* _About this task_
A word-for-word repetition of all the entries is required.

Segment Start: Data to process

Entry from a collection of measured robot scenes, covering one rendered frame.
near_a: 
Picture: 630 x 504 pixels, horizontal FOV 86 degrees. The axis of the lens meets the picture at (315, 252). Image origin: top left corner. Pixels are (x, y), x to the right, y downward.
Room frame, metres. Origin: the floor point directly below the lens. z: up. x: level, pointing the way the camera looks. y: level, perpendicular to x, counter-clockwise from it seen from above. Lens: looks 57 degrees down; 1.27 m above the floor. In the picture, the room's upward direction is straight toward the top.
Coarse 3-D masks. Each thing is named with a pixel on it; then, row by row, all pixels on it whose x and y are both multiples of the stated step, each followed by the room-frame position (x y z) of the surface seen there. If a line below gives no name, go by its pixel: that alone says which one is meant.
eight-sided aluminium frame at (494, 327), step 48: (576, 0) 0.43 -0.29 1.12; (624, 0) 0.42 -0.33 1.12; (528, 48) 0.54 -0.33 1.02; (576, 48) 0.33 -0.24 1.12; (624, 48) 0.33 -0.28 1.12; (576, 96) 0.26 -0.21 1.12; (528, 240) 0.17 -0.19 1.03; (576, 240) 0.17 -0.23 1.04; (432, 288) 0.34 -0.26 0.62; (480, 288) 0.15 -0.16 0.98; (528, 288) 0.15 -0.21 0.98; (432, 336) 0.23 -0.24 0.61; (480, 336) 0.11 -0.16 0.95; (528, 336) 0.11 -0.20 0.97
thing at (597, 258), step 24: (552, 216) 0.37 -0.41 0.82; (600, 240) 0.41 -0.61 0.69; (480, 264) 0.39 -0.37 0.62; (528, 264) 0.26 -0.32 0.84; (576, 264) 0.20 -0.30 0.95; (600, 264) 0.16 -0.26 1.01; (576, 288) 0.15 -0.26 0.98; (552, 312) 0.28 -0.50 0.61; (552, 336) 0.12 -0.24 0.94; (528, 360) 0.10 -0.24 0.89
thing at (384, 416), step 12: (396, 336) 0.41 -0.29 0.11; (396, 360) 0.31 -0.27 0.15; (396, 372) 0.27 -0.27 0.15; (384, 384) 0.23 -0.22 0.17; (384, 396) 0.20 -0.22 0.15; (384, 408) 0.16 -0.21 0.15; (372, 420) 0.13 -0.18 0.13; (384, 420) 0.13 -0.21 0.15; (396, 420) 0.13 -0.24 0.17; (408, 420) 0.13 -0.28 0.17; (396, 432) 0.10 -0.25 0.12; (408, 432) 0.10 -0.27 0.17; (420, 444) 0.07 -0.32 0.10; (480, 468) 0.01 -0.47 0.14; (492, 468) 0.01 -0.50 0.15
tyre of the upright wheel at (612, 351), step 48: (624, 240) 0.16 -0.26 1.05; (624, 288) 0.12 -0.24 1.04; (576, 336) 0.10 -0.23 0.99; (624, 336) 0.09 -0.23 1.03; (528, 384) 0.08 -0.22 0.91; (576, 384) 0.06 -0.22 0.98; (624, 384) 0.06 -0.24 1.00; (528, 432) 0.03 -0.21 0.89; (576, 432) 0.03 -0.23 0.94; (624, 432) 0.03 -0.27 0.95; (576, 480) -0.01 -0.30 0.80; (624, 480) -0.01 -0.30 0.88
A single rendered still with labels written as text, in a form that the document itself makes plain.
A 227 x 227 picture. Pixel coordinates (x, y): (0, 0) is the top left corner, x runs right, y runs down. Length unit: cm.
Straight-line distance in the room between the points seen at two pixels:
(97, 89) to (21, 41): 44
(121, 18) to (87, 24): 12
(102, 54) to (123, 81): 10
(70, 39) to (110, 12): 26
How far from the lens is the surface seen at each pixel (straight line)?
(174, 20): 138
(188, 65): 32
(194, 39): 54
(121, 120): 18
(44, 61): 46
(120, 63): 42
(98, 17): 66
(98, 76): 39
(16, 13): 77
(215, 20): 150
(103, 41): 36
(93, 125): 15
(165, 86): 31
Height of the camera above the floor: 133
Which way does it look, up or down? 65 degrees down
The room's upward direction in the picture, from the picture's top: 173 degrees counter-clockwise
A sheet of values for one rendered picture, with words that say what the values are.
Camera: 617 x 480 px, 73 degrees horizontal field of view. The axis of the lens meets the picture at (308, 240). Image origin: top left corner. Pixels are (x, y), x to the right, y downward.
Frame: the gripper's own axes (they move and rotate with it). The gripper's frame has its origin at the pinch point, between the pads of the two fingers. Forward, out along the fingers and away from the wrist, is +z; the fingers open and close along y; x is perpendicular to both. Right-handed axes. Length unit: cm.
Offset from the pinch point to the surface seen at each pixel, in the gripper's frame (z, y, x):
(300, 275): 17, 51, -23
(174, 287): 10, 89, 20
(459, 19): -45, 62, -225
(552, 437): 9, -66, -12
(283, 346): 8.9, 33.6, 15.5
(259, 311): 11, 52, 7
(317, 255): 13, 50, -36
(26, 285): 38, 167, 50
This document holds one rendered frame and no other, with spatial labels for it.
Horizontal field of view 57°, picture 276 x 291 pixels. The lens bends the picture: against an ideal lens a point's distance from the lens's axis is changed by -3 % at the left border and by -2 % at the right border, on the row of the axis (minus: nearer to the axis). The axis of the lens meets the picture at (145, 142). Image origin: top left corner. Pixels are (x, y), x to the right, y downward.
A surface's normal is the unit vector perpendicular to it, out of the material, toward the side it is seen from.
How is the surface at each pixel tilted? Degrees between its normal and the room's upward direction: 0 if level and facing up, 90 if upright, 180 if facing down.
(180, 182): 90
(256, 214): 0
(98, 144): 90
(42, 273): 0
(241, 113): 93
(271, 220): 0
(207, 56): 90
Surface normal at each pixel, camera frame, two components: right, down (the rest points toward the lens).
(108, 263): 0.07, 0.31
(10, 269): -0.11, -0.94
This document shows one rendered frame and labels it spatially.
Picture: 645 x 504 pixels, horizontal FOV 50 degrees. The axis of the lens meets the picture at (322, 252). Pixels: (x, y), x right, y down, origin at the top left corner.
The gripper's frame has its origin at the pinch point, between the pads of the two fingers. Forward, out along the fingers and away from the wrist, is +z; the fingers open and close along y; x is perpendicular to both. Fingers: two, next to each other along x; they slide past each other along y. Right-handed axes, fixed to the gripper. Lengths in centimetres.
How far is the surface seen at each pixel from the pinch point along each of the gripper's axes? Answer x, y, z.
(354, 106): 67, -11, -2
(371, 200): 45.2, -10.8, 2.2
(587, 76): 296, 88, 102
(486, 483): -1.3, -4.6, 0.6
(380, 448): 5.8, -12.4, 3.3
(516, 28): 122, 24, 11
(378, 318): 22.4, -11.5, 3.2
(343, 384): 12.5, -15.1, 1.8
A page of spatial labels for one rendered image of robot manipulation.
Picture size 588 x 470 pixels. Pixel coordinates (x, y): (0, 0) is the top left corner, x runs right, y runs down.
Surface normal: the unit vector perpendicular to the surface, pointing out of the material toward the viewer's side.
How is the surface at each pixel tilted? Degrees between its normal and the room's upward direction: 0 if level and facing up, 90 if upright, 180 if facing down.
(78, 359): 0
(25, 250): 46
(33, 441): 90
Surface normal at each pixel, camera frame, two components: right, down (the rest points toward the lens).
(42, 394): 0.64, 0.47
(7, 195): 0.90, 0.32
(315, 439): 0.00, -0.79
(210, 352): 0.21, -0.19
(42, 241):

Segment End: Data to process

* _Reply_
Entry from a collection of measured robot scenes, covering one rendered frame.
near_a: 
Picture: 630 x 504 pixels, horizontal FOV 86 degrees. The axis of the lens meets the picture at (315, 252). Image origin: top left corner. Pixels are (x, y), x to the right, y downward.
Room frame, metres. Origin: the floor point directly below the lens. z: up. x: level, pointing the way the camera looks. y: level, perpendicular to x, counter-clockwise from it seen from above. Lens: looks 57 degrees down; 1.27 m above the floor. In the picture, the room's upward direction is straight toward the top.
Coarse 3-D masks. Each thing is named with a pixel on it; then, row by row, all pixels on it whose x and y are both multiples of the stated step, each followed by the room-frame position (x y z) of the surface seen there. If a line below gives no name, go by its pixel: that alone says which one is meant.
eight-sided aluminium frame at (494, 327), step 48: (576, 0) 0.43 -0.29 1.12; (624, 0) 0.42 -0.33 1.12; (528, 48) 0.54 -0.33 1.02; (576, 48) 0.33 -0.24 1.12; (624, 48) 0.33 -0.28 1.12; (576, 96) 0.26 -0.21 1.12; (528, 240) 0.17 -0.19 1.03; (576, 240) 0.17 -0.23 1.04; (432, 288) 0.34 -0.26 0.62; (480, 288) 0.15 -0.16 0.98; (528, 288) 0.15 -0.21 0.98; (432, 336) 0.23 -0.24 0.61; (480, 336) 0.11 -0.16 0.95; (528, 336) 0.11 -0.20 0.97
thing at (597, 258), step 24: (552, 216) 0.37 -0.41 0.82; (600, 240) 0.41 -0.61 0.69; (480, 264) 0.39 -0.37 0.62; (528, 264) 0.26 -0.32 0.84; (576, 264) 0.20 -0.30 0.95; (600, 264) 0.16 -0.26 1.01; (576, 288) 0.15 -0.26 0.98; (552, 312) 0.28 -0.50 0.61; (552, 336) 0.12 -0.24 0.94; (528, 360) 0.10 -0.24 0.89
thing at (384, 416), step 12: (396, 336) 0.41 -0.29 0.11; (396, 360) 0.31 -0.27 0.15; (396, 372) 0.27 -0.27 0.15; (384, 384) 0.23 -0.22 0.17; (384, 396) 0.20 -0.22 0.15; (384, 408) 0.16 -0.21 0.15; (372, 420) 0.13 -0.18 0.13; (384, 420) 0.13 -0.21 0.15; (396, 420) 0.13 -0.24 0.17; (408, 420) 0.13 -0.28 0.17; (396, 432) 0.10 -0.25 0.12; (408, 432) 0.10 -0.27 0.17; (420, 444) 0.07 -0.32 0.10; (480, 468) 0.01 -0.47 0.14; (492, 468) 0.01 -0.50 0.15
tyre of the upright wheel at (612, 351), step 48: (624, 240) 0.16 -0.26 1.05; (624, 288) 0.12 -0.24 1.04; (576, 336) 0.10 -0.23 0.99; (624, 336) 0.09 -0.23 1.03; (528, 384) 0.08 -0.22 0.91; (576, 384) 0.06 -0.22 0.98; (624, 384) 0.06 -0.24 1.00; (528, 432) 0.03 -0.21 0.89; (576, 432) 0.03 -0.23 0.94; (624, 432) 0.03 -0.27 0.95; (576, 480) -0.01 -0.30 0.80; (624, 480) -0.01 -0.30 0.88
A single rendered still with labels written as text, in a form that the document itself makes plain.
A 227 x 227 picture. Pixel coordinates (x, y): (0, 0) is the top left corner, x runs right, y runs down. Length unit: cm.
Straight-line distance in the room between the points seen at two pixels:
(97, 89) to (21, 41): 44
(121, 18) to (87, 24): 12
(102, 54) to (123, 81): 10
(70, 39) to (110, 12): 26
How far from the lens is the surface seen at each pixel (straight line)?
(174, 20): 138
(188, 65): 32
(194, 39): 54
(121, 120): 18
(44, 61): 46
(120, 63): 42
(98, 17): 66
(98, 76): 39
(16, 13): 77
(215, 20): 150
(103, 41): 36
(93, 125): 15
(165, 86): 31
Height of the camera above the floor: 133
Which way does it look, up or down? 65 degrees down
The room's upward direction in the picture, from the picture's top: 173 degrees counter-clockwise
A sheet of values for one rendered picture, with words that say what the values are.
Camera: 617 x 480 px, 73 degrees horizontal field of view. The axis of the lens meets the picture at (308, 240). Image origin: top left corner. Pixels are (x, y), x to the right, y downward.
Frame: the gripper's own axes (they move and rotate with it). The gripper's frame has its origin at the pinch point, between the pads of the two fingers. Forward, out along the fingers and away from the wrist, is +z; the fingers open and close along y; x is perpendicular to both. Right-handed axes. Length unit: cm.
Offset from the pinch point to the surface seen at each pixel, in the gripper's frame (z, y, x):
(300, 275): 17, 51, -23
(174, 287): 10, 89, 20
(459, 19): -45, 62, -225
(552, 437): 9, -66, -12
(283, 346): 8.9, 33.6, 15.5
(259, 311): 11, 52, 7
(317, 255): 13, 50, -36
(26, 285): 38, 167, 50
This document holds one rendered frame and no other, with spatial labels for it.
Horizontal field of view 57°, picture 276 x 291 pixels. The lens bends the picture: against an ideal lens a point's distance from the lens's axis is changed by -3 % at the left border and by -2 % at the right border, on the row of the axis (minus: nearer to the axis). The axis of the lens meets the picture at (145, 142). Image origin: top left corner. Pixels are (x, y), x to the right, y downward.
A surface's normal is the unit vector perpendicular to it, out of the material, toward the side it is seen from.
How is the surface at each pixel tilted? Degrees between its normal and the room's upward direction: 0 if level and facing up, 90 if upright, 180 if facing down.
(180, 182): 90
(256, 214): 0
(98, 144): 90
(42, 273): 0
(241, 113): 93
(271, 220): 0
(207, 56): 90
Surface normal at each pixel, camera frame, two components: right, down (the rest points toward the lens).
(108, 263): 0.07, 0.31
(10, 269): -0.11, -0.94
This document shows one rendered frame and labels it spatially.
Picture: 645 x 504 pixels, horizontal FOV 50 degrees. The axis of the lens meets the picture at (322, 252). Pixels: (x, y), x right, y down, origin at the top left corner.
The gripper's frame has its origin at the pinch point, between the pads of the two fingers. Forward, out along the fingers and away from the wrist, is +z; the fingers open and close along y; x is perpendicular to both. Fingers: two, next to each other along x; they slide past each other along y. Right-handed axes, fixed to the gripper. Lengths in centimetres.
How far is the surface seen at each pixel from the pinch point along each of the gripper's axes? Answer x, y, z.
(354, 106): 67, -11, -2
(371, 200): 45.2, -10.8, 2.2
(587, 76): 296, 88, 102
(486, 483): -1.3, -4.6, 0.6
(380, 448): 5.8, -12.4, 3.3
(516, 28): 122, 24, 11
(378, 318): 22.4, -11.5, 3.2
(343, 384): 12.5, -15.1, 1.8
A page of spatial labels for one rendered image of robot manipulation.
Picture size 588 x 470 pixels. Pixel coordinates (x, y): (0, 0) is the top left corner, x runs right, y runs down.
Surface normal: the unit vector perpendicular to the surface, pointing out of the material toward the viewer's side.
How is the surface at each pixel tilted? Degrees between its normal and the room's upward direction: 0 if level and facing up, 90 if upright, 180 if facing down.
(78, 359): 0
(25, 250): 46
(33, 441): 90
Surface normal at each pixel, camera frame, two components: right, down (the rest points toward the lens).
(42, 394): 0.64, 0.47
(7, 195): 0.90, 0.32
(315, 439): 0.00, -0.79
(210, 352): 0.21, -0.19
(42, 241):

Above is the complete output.